Look for an expanded menu at Havana Road this week. Marta Ines Quintana, owner and chef at Towson's Cuban restaurant, is making permanent some of her customers' most favorite specials.
These are things, Quintana says, like the arroz con veneras, sea scallops sauteed in Havana Road's garlic sauce and then tossed with yellow rice. A handful of side dishes (cositas) have been put on permanent rotation, too -- fresh yucca with Quintana's mojo sauce; maccarones con bechamel, Cuban-style macaroni and cheese; and arroz con heuvo frito, a traditional Cuban snack of fried egg over rice.

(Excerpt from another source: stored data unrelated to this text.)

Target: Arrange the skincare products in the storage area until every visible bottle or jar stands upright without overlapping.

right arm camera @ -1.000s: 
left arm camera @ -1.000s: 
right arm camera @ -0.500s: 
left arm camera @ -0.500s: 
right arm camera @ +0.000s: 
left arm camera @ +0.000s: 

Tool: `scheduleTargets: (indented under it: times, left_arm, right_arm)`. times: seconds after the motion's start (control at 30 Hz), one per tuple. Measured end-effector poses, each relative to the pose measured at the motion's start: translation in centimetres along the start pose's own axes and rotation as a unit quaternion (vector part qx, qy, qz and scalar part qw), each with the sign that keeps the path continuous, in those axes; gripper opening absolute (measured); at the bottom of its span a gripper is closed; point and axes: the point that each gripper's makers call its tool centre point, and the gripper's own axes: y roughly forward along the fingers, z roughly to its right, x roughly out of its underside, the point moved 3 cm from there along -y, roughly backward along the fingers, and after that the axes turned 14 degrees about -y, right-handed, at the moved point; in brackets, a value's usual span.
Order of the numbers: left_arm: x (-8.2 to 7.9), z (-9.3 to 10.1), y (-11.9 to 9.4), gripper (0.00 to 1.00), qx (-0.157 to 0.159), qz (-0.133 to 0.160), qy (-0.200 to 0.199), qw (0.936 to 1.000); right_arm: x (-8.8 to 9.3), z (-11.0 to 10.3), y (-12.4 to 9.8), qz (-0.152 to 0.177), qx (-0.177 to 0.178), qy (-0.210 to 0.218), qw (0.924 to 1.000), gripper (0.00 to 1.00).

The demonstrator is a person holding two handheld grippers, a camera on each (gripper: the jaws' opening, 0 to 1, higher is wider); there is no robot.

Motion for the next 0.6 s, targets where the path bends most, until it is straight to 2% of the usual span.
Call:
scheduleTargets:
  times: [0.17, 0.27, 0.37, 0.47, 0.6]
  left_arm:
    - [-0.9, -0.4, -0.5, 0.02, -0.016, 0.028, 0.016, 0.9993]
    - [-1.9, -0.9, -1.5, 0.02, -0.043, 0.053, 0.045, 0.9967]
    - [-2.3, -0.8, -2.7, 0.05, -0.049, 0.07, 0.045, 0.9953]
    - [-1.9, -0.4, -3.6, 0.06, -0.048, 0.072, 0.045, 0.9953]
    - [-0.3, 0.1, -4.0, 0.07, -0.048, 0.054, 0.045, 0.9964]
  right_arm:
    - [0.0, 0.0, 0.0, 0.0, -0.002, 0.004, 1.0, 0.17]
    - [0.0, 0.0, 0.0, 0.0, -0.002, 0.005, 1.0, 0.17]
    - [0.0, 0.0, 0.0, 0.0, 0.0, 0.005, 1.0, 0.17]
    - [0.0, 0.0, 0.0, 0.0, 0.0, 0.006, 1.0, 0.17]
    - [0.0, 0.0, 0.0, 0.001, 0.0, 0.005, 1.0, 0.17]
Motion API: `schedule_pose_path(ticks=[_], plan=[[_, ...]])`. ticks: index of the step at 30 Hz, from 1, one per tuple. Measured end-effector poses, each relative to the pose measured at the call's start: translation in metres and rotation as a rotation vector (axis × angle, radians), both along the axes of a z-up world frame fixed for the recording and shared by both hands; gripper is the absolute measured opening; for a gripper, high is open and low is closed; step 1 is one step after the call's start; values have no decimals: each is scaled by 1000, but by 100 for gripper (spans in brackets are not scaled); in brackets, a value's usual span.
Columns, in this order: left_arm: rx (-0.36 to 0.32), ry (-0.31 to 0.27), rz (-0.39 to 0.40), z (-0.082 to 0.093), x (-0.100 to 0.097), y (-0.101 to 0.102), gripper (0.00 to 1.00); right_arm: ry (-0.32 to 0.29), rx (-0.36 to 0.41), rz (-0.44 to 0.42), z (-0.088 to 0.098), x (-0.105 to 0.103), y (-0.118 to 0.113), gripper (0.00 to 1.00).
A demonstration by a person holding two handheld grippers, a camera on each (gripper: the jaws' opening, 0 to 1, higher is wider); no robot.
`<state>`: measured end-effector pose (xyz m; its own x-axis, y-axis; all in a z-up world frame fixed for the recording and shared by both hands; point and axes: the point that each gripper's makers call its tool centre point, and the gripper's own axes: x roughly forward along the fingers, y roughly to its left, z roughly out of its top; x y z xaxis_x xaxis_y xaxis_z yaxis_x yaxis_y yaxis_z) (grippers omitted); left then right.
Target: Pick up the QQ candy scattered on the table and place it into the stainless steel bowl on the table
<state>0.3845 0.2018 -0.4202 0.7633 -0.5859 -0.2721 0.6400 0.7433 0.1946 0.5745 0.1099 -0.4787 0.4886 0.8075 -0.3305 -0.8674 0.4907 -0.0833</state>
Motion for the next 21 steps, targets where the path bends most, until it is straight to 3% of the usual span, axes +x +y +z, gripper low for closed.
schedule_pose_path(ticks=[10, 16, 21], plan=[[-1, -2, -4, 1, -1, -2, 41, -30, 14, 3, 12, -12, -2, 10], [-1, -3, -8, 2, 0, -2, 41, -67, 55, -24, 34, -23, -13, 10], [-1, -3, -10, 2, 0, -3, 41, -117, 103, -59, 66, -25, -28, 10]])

The tapas line-up for July and August includes melon-cucumber gazpacho, an empanadas de picadillo, shrimp in garlic-brandy sauce, and a shrimp po'boy, dressed with Quintana's Cuban Creole aioli.
The tapas menu, which is available from 2-6:30 p.m., also will feature a Cuban Cigar, a crab croquette formed into a cigar shaped, served on hot pan Cubano with avocados and tomatoes. And the special summer dessert is a pistachio poundcake topped with seasonal fruit.
Quintana will soon start introducing, as weekend specials, some dishes that reflect Cuba's melting pot. "Cuba was a mecca for Spaniards, Jewish and Asian immigrants," she said. "I want to bring those diverse cuisines into the restaurant. One of those dishes, which she calls Cuban fried rice, Quintana was what Chinese mother of a third-grade classmate made when she came to dinner. The dish uses a guava soy sauce a hint of cumin, and a dash of lime.
Quintana also plans to introduce her own grandmother's Moroccan version of pork tigane which introduces wine-garlic sauce, pears and apricots to the classic Cuban dish.